Composite PTCG patterns for (a) El Niño and (b) La Niña years. Composite differences (El Niño–La Niña) of (c) 850-hPa relative vorticity and flow, (d) 700-hPa relative humidity, and (e) vertical wind shear of total winds. Units are s⁻1 in (c), % in (d), and m s⁻1 in (e).

Citation: Journal of Climate 31, 12; 10.1175/JCLI-D-17-0601.1

5. TC genesis productivity and the MJO

The MJO’s influence on PTCG is evaluated by contrasting their differences in the active and inactive phases of the MJOs. To categorize these phases, a convective MJO index is constructed from the NOAA daily outgoing longwave radiation (OLR) data with a 2.5° × 2.5° resolution (e.g., Liebmann and Smith 1996). The daily OLR data in May–September of each year are filtered to reserve temporal components of 30–90 days and spatial components of wavenumbers 0–5. A MJO index is measured as the filtered OLR value averaged from the tropical WNP domain of 0°–15°N, 110°–170°E. The active MJO phases with enhanced convection are defined as the period of the negative phases of the MJO index except the first three and last three days of the period. The remaining period is categorized as the inactive MJO phases with suppressed convection. A comparison of our MJO index with the real-time multivariate MJO (RMM) index constructed by Wheeler and Hendon (2004) reveals that our active MJO phases correspond to phases 4, 5, and 6 of RMM, featuring major convective activity over the Maritime Continents and the WNP. The active MJO phases in this study spatially correspond well with the major TC-genesis region in the WNP. In case a burst of TCs occurs in a fraction of the intraseasonal time scale falling in one of the MJO active phases, it can be reasonably regarded as TC genesis in a favorable environment under the MJO influence. The MJO phases from our index are thus suitable for analyzing impacts of the MJO on TC genesis productivity in the WNP basin.
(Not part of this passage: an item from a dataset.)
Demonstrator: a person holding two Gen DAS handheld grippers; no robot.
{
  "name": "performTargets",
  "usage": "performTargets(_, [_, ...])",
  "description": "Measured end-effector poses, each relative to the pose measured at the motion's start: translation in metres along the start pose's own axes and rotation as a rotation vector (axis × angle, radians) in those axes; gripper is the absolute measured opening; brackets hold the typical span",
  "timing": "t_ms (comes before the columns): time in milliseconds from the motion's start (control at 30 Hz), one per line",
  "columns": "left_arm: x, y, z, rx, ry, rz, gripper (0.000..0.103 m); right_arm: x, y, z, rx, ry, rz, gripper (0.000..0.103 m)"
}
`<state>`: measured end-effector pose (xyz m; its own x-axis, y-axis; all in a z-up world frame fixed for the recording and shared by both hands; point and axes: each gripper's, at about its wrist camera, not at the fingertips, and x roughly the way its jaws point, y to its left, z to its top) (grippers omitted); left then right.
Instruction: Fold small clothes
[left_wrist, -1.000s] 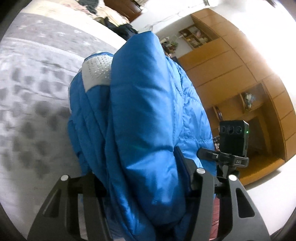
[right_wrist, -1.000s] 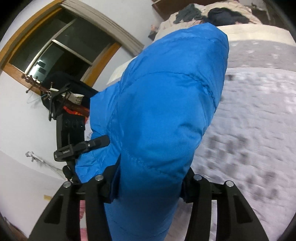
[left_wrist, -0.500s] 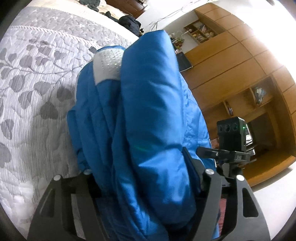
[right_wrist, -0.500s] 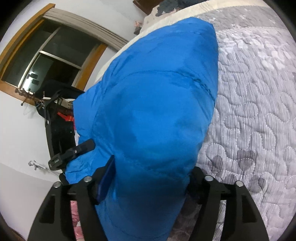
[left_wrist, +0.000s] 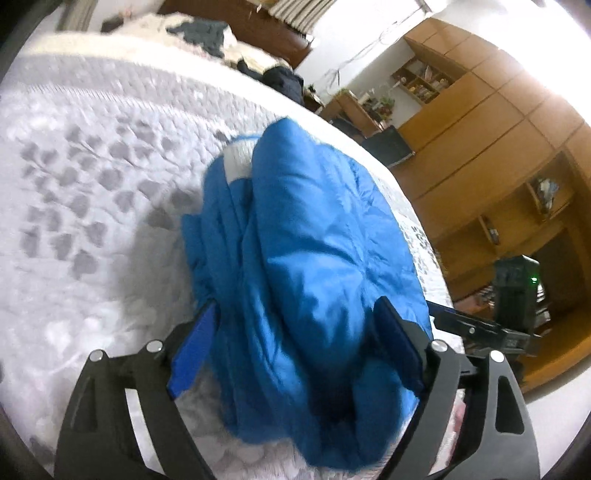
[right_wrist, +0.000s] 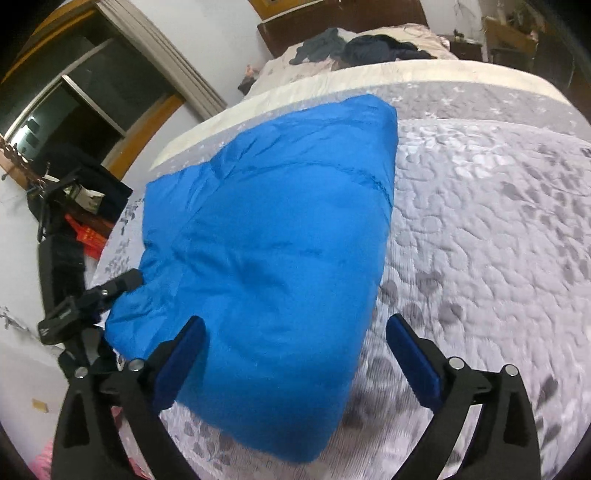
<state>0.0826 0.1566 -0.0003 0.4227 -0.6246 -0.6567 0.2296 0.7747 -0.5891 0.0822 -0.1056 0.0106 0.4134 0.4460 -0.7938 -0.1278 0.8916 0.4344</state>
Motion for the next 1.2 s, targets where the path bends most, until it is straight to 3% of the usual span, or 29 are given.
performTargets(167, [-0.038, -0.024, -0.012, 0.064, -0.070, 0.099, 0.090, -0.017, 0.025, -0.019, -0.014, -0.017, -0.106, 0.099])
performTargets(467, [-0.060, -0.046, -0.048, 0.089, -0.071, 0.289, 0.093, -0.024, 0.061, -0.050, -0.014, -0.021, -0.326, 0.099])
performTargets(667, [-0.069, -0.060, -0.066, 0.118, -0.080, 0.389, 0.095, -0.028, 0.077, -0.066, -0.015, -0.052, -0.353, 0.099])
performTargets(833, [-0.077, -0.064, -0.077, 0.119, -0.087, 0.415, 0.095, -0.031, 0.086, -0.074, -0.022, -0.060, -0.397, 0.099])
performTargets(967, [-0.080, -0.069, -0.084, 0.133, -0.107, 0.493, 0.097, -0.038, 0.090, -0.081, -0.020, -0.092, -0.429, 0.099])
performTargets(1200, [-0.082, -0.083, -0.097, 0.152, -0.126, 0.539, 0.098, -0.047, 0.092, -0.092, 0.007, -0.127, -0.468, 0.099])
Table 1 shows that 13.7 TCd and 18.7 TCn cases occur in the active MJO phases every 100 days, while there are 9.6 TCd and 20.8 TCn cases for the inactive MJO phases. The averaged total disturbance number for the active (32.4) and inactive (30.4) phases is 31.4, comparable to the climatological value (31.1). A Z test (Hall et al. 2001; Li et al. 2012) discloses that increased (decreased) TCd cases during the active (inactive) MJO phases are statistically significant at the 0.05 level, leading to an increased (a decreased) PTCG value of 0.42 (0.32). BDI analyses in Table 2 reveal that MTCdMTCn values of VOR850, RH700, and VWS are statistically significant for both active and inactive MJO phases. However, BDI amplitudes are the largest for VOR850 (0.31–0.42), followed by RH700 (0.25) and VWS (about −0.15). VOR850 appears as the dominant variable in affecting PTCG during the MJO phases.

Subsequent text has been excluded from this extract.